§ **TASK ITEM**:
Search the data below for the string "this". Extract every line that contains it.

↓

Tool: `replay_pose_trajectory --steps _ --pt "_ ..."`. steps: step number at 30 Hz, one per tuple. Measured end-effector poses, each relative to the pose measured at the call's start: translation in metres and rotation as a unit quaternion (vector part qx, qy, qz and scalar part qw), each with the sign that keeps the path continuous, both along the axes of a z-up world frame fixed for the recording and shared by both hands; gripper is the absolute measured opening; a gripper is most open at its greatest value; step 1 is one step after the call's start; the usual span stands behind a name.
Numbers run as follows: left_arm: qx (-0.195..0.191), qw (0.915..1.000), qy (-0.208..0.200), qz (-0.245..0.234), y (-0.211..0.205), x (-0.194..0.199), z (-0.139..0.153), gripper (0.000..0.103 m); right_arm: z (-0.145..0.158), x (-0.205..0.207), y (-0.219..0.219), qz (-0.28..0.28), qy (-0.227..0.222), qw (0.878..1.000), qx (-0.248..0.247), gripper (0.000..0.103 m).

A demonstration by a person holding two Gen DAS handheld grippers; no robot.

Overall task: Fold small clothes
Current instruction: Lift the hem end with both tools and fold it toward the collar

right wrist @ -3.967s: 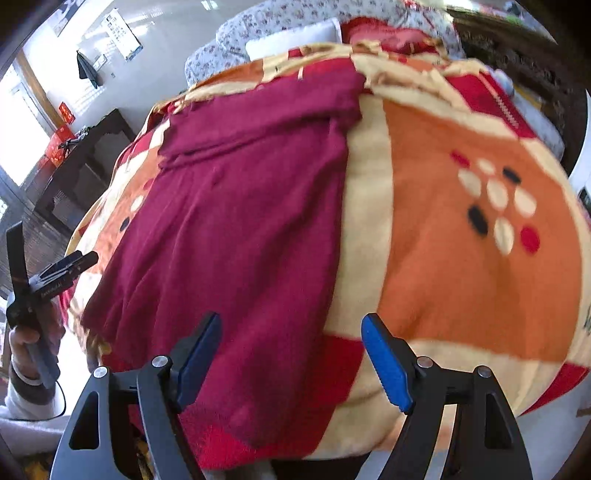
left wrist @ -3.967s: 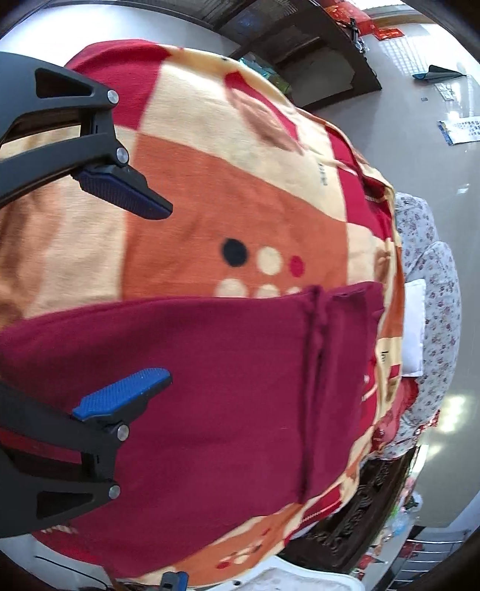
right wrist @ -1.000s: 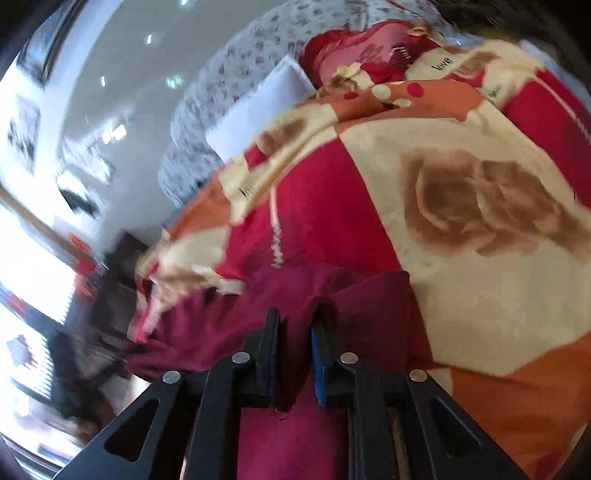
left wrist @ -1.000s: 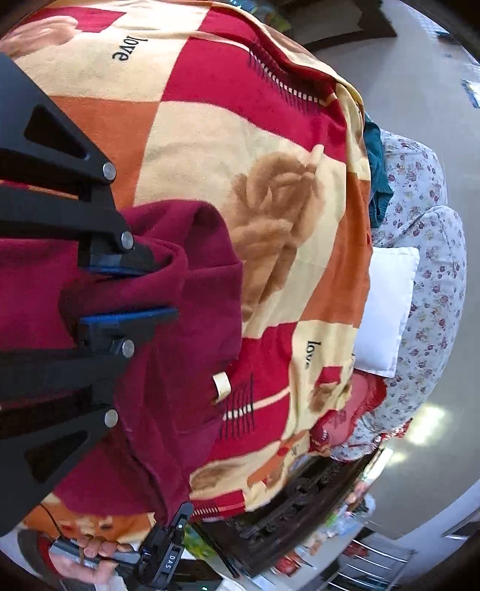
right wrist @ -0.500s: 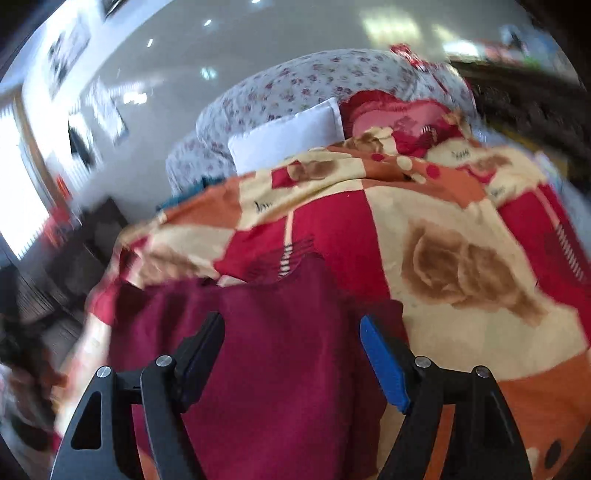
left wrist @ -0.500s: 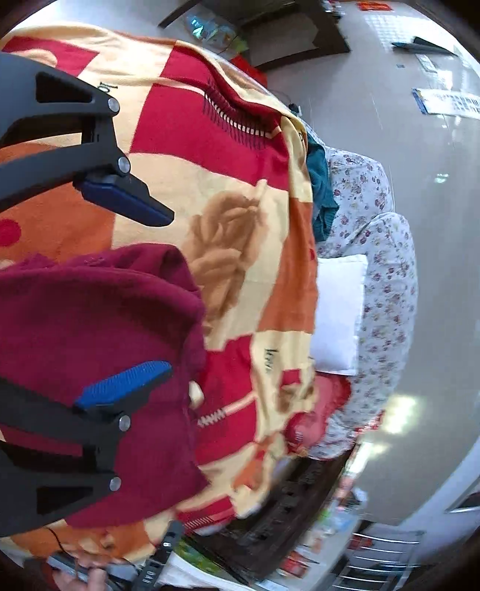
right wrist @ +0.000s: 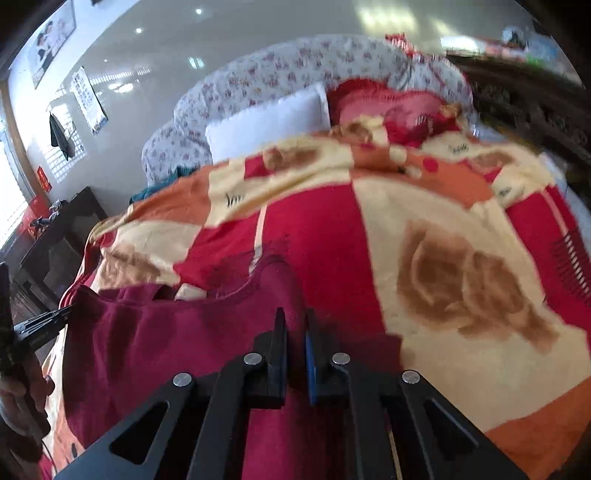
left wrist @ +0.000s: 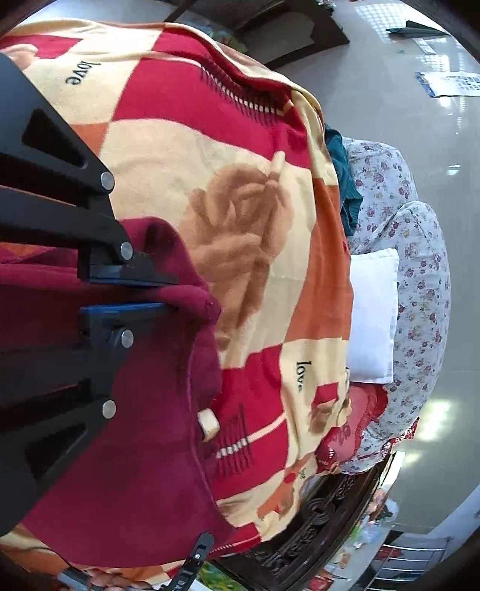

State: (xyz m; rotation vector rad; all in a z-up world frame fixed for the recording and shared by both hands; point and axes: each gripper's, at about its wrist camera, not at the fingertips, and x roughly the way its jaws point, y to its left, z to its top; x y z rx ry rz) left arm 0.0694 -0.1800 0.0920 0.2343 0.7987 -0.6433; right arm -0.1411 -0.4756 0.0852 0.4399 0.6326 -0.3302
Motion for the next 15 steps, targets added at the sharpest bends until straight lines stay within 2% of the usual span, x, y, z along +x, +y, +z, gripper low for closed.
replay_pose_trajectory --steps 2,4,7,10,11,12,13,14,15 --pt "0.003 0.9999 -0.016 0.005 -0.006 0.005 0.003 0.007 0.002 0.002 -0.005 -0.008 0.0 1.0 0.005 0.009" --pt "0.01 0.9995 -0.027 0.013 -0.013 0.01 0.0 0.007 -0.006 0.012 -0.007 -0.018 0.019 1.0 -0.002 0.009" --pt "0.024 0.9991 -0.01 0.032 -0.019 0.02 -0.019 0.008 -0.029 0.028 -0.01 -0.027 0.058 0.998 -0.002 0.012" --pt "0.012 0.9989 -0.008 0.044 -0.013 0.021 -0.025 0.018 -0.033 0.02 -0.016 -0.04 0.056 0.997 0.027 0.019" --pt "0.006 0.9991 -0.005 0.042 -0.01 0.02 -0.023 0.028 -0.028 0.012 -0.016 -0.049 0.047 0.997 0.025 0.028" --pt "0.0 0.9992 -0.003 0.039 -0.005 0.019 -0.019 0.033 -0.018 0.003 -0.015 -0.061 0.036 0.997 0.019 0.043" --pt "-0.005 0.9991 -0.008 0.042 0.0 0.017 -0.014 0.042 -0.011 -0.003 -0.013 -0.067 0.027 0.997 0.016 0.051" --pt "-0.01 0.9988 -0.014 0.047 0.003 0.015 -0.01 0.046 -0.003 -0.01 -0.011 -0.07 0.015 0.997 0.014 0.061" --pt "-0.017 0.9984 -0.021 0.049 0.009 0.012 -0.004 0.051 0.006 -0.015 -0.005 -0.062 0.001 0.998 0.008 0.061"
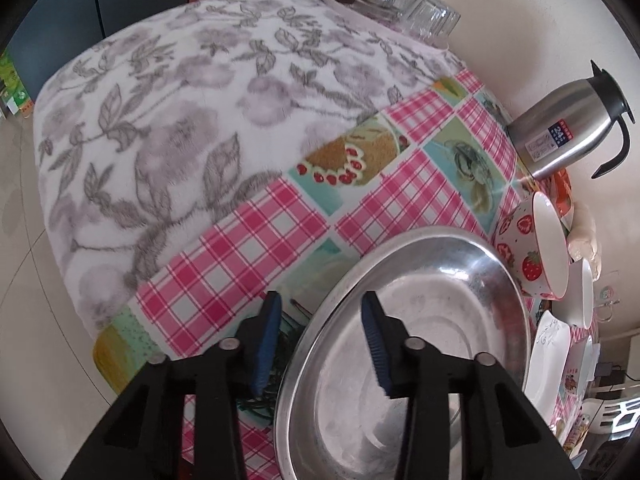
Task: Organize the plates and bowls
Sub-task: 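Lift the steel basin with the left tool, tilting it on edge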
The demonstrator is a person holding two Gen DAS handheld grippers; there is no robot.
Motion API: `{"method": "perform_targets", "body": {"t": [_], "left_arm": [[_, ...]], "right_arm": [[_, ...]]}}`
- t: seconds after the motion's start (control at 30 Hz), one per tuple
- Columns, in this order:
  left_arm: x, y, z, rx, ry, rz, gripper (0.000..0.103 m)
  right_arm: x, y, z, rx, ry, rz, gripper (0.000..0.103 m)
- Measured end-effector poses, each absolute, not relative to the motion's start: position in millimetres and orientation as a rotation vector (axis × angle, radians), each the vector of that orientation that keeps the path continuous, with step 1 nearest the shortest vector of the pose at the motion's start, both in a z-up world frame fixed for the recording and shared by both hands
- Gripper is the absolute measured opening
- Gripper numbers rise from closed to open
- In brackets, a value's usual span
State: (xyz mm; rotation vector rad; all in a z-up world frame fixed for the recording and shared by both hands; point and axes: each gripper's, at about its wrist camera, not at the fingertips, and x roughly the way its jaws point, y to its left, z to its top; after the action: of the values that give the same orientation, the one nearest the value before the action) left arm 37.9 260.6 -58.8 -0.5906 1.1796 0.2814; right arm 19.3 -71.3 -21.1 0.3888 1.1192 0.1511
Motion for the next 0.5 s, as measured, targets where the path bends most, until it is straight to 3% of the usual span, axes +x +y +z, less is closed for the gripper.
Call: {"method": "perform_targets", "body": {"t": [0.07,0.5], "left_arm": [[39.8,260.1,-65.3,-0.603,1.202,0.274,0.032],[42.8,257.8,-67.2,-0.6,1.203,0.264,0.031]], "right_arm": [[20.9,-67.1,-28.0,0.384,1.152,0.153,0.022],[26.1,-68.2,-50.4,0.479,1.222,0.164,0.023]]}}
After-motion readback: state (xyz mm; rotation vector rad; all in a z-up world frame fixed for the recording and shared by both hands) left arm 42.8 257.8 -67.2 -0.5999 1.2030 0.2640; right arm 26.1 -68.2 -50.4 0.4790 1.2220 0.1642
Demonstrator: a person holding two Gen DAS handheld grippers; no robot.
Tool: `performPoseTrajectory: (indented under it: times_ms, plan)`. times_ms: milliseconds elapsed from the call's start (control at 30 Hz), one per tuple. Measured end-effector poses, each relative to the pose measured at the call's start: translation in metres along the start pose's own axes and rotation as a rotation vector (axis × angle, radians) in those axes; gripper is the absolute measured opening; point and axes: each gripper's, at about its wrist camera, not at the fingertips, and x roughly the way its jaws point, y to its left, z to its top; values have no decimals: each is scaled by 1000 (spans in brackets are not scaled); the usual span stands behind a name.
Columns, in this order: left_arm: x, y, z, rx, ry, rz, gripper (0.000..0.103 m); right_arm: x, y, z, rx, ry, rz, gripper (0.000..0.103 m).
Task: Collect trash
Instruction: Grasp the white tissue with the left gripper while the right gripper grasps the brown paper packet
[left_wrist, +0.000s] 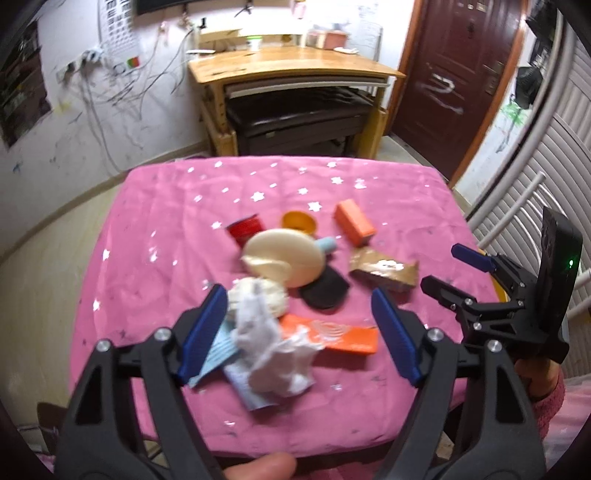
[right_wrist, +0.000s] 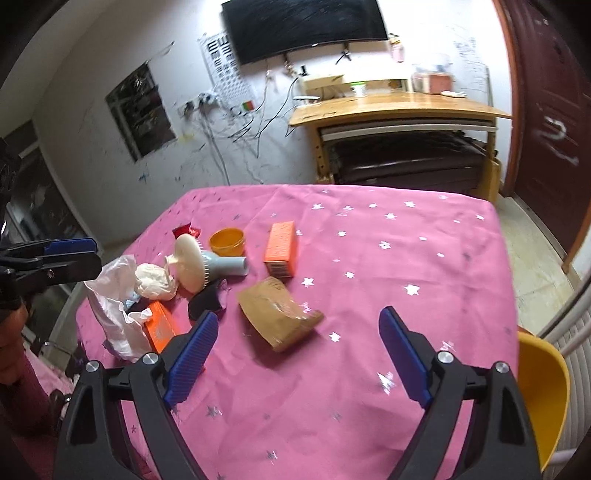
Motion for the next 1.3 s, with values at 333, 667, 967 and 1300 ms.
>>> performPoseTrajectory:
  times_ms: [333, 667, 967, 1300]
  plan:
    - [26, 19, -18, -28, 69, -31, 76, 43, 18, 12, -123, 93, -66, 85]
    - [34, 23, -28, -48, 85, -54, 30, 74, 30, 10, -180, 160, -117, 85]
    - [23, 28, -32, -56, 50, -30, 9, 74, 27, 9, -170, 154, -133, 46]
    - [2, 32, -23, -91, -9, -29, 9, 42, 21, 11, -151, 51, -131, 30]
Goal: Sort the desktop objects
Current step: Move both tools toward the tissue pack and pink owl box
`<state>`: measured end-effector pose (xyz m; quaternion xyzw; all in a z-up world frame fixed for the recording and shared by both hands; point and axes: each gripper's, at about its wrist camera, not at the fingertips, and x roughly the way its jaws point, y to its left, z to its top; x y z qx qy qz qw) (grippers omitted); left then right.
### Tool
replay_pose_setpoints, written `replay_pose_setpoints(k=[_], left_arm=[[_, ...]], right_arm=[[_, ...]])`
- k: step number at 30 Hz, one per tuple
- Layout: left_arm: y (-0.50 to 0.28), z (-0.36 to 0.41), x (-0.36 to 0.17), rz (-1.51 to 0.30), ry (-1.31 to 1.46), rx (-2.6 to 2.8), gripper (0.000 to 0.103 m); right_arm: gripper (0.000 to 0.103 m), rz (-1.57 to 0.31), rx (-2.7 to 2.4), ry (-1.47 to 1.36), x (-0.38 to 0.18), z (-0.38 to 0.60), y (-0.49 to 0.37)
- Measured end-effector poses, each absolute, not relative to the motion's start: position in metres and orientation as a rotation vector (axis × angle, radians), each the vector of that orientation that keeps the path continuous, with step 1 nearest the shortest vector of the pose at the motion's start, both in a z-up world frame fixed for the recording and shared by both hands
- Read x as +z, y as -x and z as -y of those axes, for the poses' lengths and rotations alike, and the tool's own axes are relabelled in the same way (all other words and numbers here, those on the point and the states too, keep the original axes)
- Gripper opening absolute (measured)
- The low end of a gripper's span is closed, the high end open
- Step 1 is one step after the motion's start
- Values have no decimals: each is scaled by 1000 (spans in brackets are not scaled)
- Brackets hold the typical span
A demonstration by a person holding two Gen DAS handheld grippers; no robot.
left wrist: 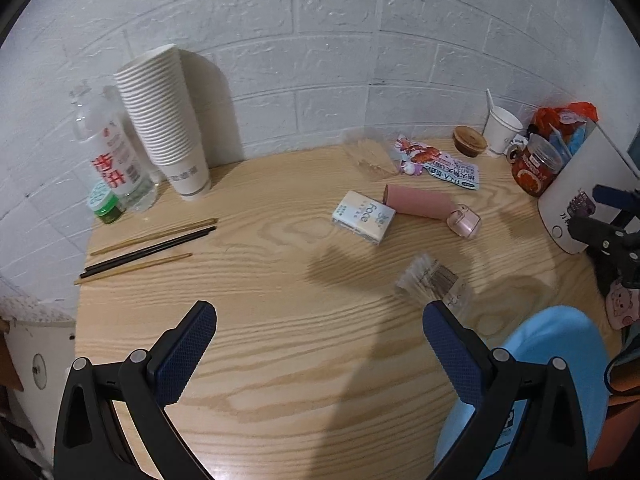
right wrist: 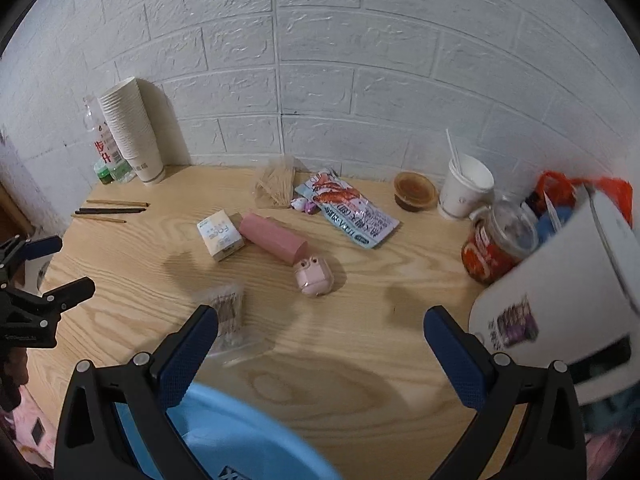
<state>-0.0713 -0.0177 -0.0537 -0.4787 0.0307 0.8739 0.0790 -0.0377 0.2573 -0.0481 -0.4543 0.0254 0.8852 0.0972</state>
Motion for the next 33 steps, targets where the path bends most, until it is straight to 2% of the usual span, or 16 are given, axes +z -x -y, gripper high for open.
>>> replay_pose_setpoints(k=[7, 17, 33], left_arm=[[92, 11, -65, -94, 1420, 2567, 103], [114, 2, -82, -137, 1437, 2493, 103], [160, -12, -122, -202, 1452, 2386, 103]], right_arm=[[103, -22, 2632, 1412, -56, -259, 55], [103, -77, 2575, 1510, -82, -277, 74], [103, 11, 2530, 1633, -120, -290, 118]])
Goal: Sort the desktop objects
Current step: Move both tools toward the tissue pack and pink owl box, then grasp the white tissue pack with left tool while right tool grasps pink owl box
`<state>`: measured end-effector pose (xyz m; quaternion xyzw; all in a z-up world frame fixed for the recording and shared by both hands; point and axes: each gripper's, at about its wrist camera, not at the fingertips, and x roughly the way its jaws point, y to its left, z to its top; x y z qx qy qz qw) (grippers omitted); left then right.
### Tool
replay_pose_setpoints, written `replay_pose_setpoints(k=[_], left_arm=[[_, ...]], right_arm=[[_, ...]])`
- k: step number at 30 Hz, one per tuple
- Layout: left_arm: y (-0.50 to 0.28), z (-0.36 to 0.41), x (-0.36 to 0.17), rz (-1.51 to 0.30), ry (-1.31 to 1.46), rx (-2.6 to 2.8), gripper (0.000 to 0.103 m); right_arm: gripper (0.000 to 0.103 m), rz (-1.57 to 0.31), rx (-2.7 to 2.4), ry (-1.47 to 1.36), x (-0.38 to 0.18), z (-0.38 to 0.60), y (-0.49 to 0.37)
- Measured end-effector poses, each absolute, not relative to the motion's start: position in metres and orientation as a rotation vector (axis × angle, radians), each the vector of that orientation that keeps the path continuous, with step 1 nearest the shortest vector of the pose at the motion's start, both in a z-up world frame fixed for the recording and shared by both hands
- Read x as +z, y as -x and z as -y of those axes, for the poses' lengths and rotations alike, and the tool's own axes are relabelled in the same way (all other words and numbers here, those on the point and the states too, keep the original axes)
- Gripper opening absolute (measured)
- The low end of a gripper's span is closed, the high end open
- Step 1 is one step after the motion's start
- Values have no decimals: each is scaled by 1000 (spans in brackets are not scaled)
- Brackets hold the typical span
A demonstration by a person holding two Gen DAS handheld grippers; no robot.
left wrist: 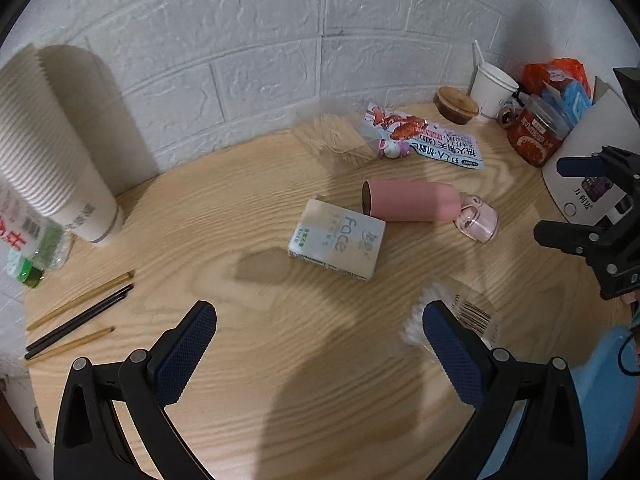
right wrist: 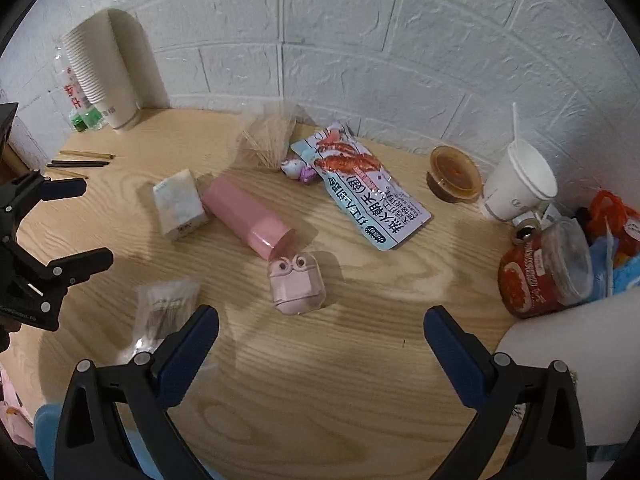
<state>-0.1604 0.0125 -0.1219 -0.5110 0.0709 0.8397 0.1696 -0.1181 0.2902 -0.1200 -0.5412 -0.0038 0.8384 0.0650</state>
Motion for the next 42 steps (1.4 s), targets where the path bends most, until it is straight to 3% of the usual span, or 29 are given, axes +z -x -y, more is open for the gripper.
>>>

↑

§ **WRITTEN SOLUTION**:
- Columns, in this order:
Columns, in this order: left_arm: x, y, z, rx, ry, rz, gripper (0.000..0.103 m); right_arm: x, y, z, rx, ry, rz, gripper (0.000..0.103 m).

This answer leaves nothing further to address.